Data follows below. Repeat exactly the lines between the line holding "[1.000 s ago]" and the line holding "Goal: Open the", inclusive, and nothing more; drop pictures.

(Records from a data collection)
◇ ◇ ◇ ◇ ◇ ◇ ◇
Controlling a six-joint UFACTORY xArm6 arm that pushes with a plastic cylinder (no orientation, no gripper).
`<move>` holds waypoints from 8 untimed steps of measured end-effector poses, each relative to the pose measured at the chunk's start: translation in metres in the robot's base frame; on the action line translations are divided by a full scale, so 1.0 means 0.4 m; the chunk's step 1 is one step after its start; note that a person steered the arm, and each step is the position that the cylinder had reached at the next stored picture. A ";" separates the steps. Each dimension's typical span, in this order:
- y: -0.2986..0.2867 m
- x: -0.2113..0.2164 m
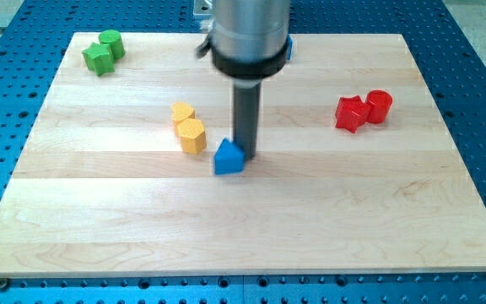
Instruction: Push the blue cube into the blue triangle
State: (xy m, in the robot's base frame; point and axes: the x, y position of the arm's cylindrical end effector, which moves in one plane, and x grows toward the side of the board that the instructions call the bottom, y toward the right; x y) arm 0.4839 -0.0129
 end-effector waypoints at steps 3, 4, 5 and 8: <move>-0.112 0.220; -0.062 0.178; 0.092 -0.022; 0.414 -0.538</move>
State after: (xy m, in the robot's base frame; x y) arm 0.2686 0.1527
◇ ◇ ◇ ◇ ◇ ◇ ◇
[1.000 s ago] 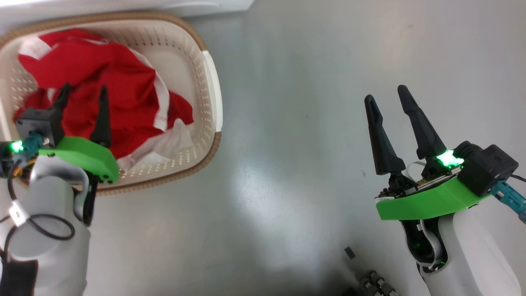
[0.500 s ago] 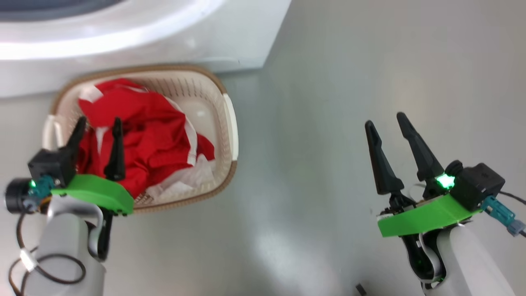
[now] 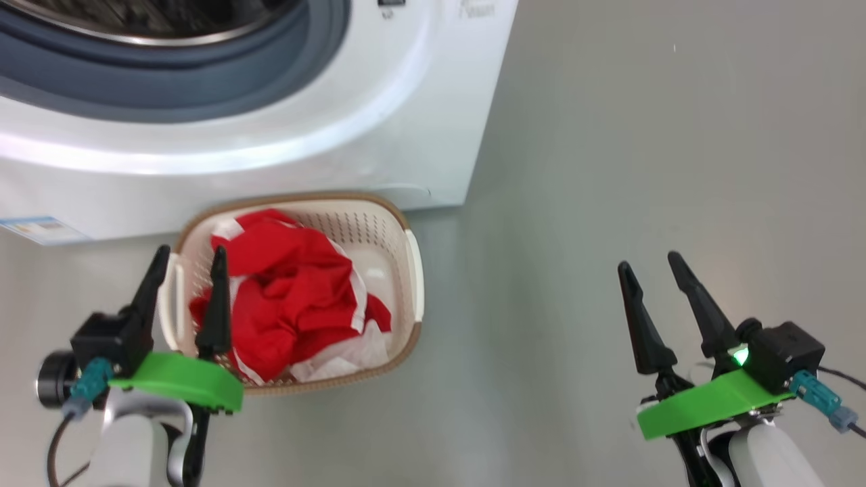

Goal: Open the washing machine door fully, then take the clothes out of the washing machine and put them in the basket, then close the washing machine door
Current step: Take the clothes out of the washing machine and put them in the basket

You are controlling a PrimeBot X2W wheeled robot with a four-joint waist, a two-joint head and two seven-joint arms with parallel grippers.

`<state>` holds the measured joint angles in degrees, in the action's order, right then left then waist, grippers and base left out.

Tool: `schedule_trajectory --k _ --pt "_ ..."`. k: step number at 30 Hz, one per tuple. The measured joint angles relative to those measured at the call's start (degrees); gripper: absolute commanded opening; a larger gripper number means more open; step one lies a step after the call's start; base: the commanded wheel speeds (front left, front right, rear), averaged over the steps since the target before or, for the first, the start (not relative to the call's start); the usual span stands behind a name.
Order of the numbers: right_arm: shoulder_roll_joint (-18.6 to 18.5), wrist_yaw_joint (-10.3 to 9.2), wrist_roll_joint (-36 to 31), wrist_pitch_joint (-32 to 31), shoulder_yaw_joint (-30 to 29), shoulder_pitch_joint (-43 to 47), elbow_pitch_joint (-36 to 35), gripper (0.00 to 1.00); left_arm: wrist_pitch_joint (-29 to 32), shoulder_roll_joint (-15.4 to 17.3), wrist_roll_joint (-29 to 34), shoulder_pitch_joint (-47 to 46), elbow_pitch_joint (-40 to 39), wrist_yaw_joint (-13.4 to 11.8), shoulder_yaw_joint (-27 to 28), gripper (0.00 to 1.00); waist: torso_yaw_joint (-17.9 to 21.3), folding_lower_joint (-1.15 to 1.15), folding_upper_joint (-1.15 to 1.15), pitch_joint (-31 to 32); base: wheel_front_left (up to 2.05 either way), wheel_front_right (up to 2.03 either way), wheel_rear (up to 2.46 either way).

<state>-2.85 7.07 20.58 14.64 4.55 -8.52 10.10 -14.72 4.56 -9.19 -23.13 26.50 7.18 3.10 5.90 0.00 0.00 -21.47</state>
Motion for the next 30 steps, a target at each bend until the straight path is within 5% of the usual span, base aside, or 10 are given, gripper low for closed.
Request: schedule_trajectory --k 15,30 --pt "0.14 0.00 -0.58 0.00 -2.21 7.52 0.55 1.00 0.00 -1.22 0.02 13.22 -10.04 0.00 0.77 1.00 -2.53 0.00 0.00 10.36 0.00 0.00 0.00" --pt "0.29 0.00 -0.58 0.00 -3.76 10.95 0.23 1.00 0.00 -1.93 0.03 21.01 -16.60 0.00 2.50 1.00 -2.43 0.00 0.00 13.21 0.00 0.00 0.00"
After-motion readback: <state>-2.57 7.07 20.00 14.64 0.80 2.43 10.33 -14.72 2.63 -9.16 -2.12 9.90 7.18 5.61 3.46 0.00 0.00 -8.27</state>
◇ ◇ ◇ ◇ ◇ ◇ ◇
## The answer
[1.000 s ago] 
[0.500 s ago] 
[now] 

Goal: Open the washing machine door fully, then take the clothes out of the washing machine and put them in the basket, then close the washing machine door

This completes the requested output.